The similarity between these covenants and marriage is, again, helpful. It can be bilateral nature and yet be unilateral in practice. As humans we can make promises and intend to fulfill them but we don’t have the strength to change ourselves. Israel learnt that in the wilderness. God, however, in His great mercy never broke off the agreement. He sent Jesus to be a saving clause.
Mike Pilavachi uses a helpful illustration. He says God started the relationship with His people with a marriage contract but through His Son He gave them a final will and testament and all we have to do to recieve the gift is to turn up and collect.
My strange fascination with covenants started by trying to understand sacraments in the theatre church setting. Can this work and what does it look like?
The Eucharist marks a change in the covenant understanding of the church and beautiful illustrates the change from bilateral covenant to unilateral while keeping the need for a reponse on the other party (us). God gives His son freely to all and, therefore, all are welcome to take part but it requires people to ‘turn up and collect’. There needs to be intent.
What does this understanding mean in terms of open and closed table policy?
To do Eucharist in this theatre community would need to involve the whole community and not be selective. All would be welcome to partake of the meal. There would need to be intent in the hearts of the participants and they would need to be aware of what was going on. There would need to have an understanding of what they are recieving and what responding to it means. It is not just a corporate meal; it’s an individual meeting of Christ for Him to give His gift to you.
It would fit nicely into a space where we tell stories of God’s grace and ‘claim innocence and worship God’ and I have heard many stories of how people entered the Eucharist for the corporate and were deeply impacted with the personal. To introduce a meal surrounded by the story of God’s grace and love and to invite the group to enter into this story; to share a meal with each other in peace and community is not alien to the imagination of the theatre community. The impact and awareness of the personal involvement in the story must come only from God. What’s the intent in the Eucharist? To recieve the gift of Christ’s sacrifice and to hold it inside of yourself. Have we, therefore, lost the corporate response to the sacrifice for all and it was done for everyone whether you know it or acknowledge or not? How do we explain the power of the Eucharist on a personal level without giving people experience of it?

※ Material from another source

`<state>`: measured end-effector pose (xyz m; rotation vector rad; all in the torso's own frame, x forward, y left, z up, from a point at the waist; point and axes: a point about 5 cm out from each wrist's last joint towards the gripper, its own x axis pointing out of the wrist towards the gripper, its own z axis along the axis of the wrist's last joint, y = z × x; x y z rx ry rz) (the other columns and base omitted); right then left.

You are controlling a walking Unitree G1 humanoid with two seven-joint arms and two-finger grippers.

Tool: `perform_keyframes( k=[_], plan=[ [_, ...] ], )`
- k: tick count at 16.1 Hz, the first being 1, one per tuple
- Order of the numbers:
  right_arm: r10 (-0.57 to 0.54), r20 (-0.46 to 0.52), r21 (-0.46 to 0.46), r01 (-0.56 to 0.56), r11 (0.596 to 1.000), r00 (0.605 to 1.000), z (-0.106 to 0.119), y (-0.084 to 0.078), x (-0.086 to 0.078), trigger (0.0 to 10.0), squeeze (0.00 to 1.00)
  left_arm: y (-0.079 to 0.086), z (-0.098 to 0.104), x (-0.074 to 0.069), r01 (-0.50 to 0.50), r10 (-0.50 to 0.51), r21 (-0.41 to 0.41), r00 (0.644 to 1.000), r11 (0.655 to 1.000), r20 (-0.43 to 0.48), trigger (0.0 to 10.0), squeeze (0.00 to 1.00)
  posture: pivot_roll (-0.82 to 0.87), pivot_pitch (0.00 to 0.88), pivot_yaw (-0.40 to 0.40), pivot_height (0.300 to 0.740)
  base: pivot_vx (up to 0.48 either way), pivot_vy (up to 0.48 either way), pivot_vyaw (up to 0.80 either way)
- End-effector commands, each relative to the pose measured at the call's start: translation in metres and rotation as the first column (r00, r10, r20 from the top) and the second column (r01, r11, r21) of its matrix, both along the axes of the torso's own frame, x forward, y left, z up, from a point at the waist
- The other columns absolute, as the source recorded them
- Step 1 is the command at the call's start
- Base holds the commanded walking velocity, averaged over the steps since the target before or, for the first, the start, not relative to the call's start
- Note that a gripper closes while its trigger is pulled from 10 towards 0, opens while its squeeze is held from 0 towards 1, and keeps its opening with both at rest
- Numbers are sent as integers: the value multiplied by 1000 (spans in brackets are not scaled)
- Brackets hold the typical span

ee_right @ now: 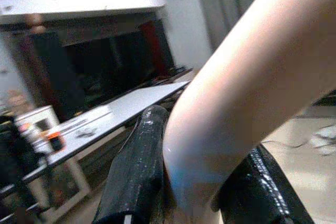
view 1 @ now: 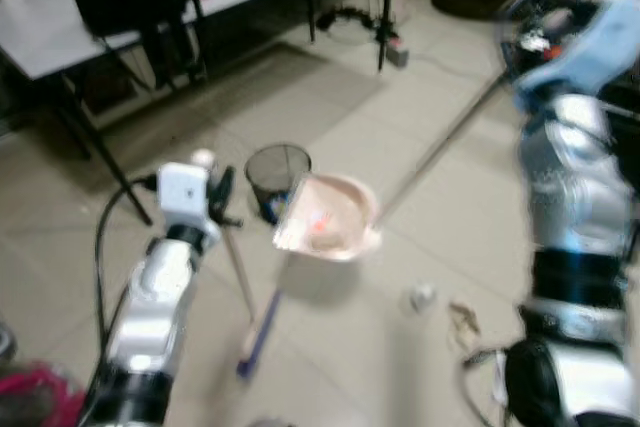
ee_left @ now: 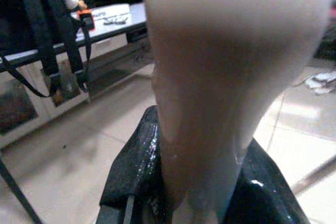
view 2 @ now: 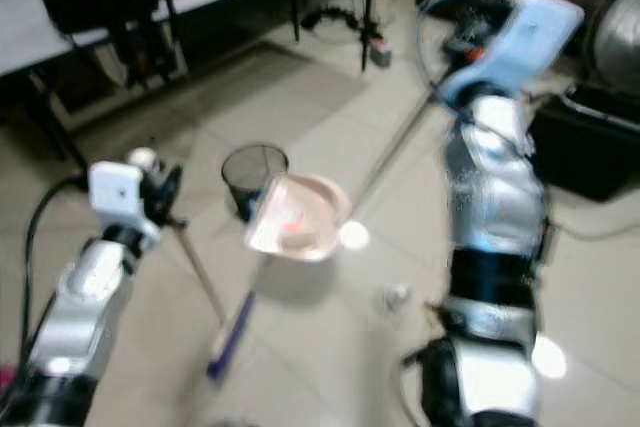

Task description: Sweep floor

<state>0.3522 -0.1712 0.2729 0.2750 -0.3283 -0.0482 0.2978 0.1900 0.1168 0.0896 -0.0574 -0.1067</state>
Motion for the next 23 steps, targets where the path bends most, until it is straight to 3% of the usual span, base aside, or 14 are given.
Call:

I finish on some reflections on the power of experience. While in the prison, over the weekend (see ‘Any Given Theatre (part V)‘ and ‘Wrestling With Truth (part III)‘ posts), I found myself saying to a prisoner, “We can talk and describe and use imagery. We can wreslte with these ideas until the cows come home but at the end of it all we need to do is experience it and we get a glimpse of something unspeakable. We struggle to communicate our faith because words fail.”
Claim innocence and worship God.
This is not a get out clause. We are invited to wrestle with it but we are wrestling because God wants to embrace us. He’s always got something up His sleeve which will remind us whose boss!
To share Eucharist in this theatre church would be a corporate involvement in a story; playing a part but we pray that in that moment God will reveal Himself and the personal connection will be made and the Eucharist maybe used as the key to unlock the life changing power and grace of God.